• [Exercise prompt]
Each line below must be set down exactly; omit any image you find.
[[ Collected data, beginning ]]
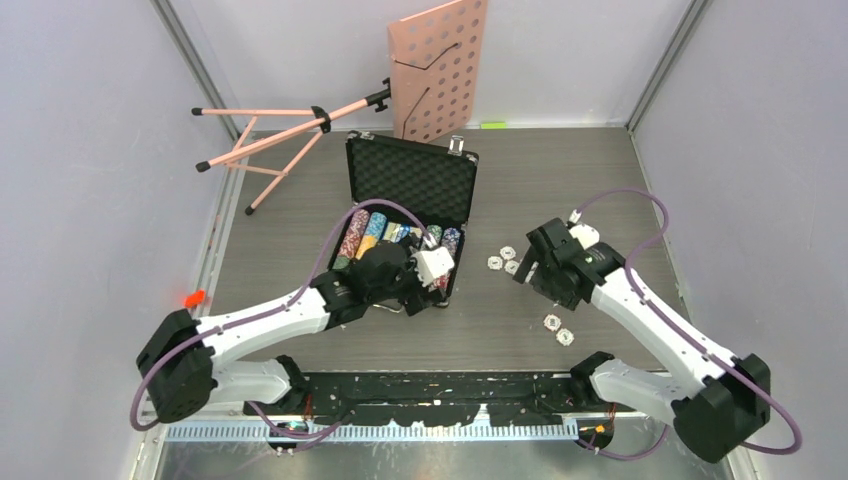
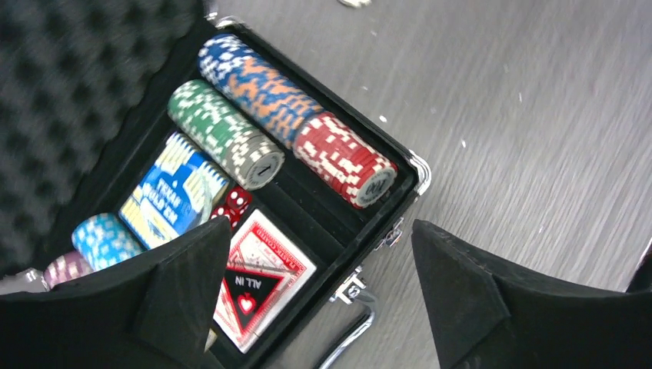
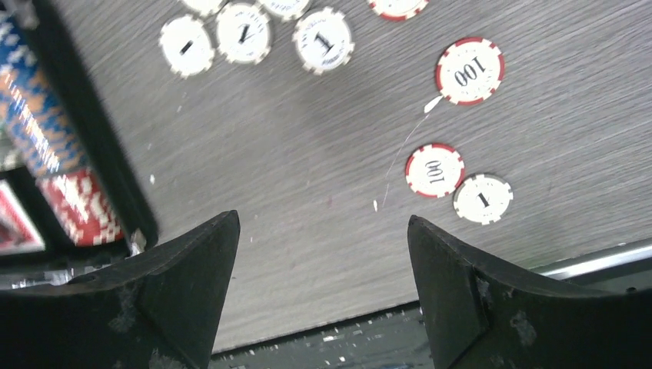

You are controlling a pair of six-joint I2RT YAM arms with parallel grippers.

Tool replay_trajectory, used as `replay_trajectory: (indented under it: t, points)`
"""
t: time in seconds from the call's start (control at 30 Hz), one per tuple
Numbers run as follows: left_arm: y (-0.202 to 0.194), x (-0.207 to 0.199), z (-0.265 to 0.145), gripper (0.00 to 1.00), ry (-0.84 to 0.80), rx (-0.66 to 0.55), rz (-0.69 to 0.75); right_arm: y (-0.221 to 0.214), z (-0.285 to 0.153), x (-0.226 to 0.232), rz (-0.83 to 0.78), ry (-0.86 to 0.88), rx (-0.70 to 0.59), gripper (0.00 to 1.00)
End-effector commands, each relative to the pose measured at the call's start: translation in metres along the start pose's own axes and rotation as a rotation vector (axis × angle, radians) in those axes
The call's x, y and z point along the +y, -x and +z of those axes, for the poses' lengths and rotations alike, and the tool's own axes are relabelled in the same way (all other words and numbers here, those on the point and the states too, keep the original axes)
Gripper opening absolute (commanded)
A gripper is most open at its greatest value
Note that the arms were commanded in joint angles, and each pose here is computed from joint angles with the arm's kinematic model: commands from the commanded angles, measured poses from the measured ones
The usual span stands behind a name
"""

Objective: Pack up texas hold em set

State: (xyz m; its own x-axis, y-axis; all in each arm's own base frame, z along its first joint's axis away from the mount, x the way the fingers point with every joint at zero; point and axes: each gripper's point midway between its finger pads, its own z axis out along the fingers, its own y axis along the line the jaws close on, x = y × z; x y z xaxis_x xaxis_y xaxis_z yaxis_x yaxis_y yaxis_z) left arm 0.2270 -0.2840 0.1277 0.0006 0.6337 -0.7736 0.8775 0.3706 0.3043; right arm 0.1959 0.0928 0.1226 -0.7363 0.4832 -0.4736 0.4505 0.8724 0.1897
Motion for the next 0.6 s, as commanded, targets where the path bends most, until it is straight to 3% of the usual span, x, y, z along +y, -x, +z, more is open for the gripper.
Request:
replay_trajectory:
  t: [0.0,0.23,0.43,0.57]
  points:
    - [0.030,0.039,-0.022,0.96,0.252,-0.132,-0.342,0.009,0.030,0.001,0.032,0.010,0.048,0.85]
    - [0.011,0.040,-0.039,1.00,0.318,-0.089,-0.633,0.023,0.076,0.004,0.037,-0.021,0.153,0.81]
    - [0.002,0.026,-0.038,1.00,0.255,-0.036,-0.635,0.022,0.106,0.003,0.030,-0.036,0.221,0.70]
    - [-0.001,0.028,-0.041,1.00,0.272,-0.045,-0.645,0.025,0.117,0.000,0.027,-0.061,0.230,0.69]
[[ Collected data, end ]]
• [Task result]
You are controlling a pair of six-joint I2RT YAM arms with parallel grippers.

Tool replay_trajectory, used as `replay_trajectory: (indented under it: t, points)`
"""
t: time in seconds from the call's start (control at 30 Hz), one per tuple
Numbers run as follows: left_arm: y (-0.202 to 0.194), x (-0.207 to 0.199), z (-0.265 to 0.145), gripper (0.00 to 1.00), ry (-0.84 to 0.80), rx (-0.66 to 0.55), rz (-0.69 to 0.75); right_arm: y (-0.221 to 0.214), z (-0.285 to 0.153), x (-0.226 to 0.232), rz (-0.83 to 0.78), ry (-0.86 to 0.88), rx (-0.70 to 0.59), gripper (0.00 to 1.00)
End-effector commands, each relative to the pose measured at the call's start: translation in metres along the start pose's own axes and rotation as a rotation vector (axis × angle, radians) in those axes
The call's x, y and z point along the +y, -x and +z of those axes, for the poses' lengths and rotations alike, and the tool's own axes are relabelled in the same way (all other words and numbers here, those on the point and the states too, keep the original axes)
Gripper opening absolute (commanded)
A gripper is most open at its greatest value
Note that the arms were commanded in joint angles, and each pose here is computed from joint angles with the arm's kinematic model: commands from the commanded angles, measured poses from the measured ones
The usual span stands behind a name
"""

Objective: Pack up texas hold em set

State: (xyz m; its own x-axis, y-axis; all in each arm's own base frame, z along its first joint's axis away from the mount, x the way the fingers point with every joint at zero; point and axes: each gripper's point midway between its finger pads, its own z axis out along the fingers, its own y axis along the line the jaws close on, x = y × z; x y z xaxis_x xaxis_y xaxis_z yaxis_x yaxis_y yaxis_z) left arm 0.2270 -0.2840 0.1277 0.0006 0.6337 -0.7736 0.8775 0.3706 0.3043; right arm 0.1959 0.0928 0.1226 -0.7363 0.4832 -0.4736 0.4505 0.8724 0.1897
Motion for the next 0.6 s, as commanded, targets where the path bends most, until it is straight to 3% of the usual span, x, y, z along +y, -x, +z, more is open for the gripper.
Request:
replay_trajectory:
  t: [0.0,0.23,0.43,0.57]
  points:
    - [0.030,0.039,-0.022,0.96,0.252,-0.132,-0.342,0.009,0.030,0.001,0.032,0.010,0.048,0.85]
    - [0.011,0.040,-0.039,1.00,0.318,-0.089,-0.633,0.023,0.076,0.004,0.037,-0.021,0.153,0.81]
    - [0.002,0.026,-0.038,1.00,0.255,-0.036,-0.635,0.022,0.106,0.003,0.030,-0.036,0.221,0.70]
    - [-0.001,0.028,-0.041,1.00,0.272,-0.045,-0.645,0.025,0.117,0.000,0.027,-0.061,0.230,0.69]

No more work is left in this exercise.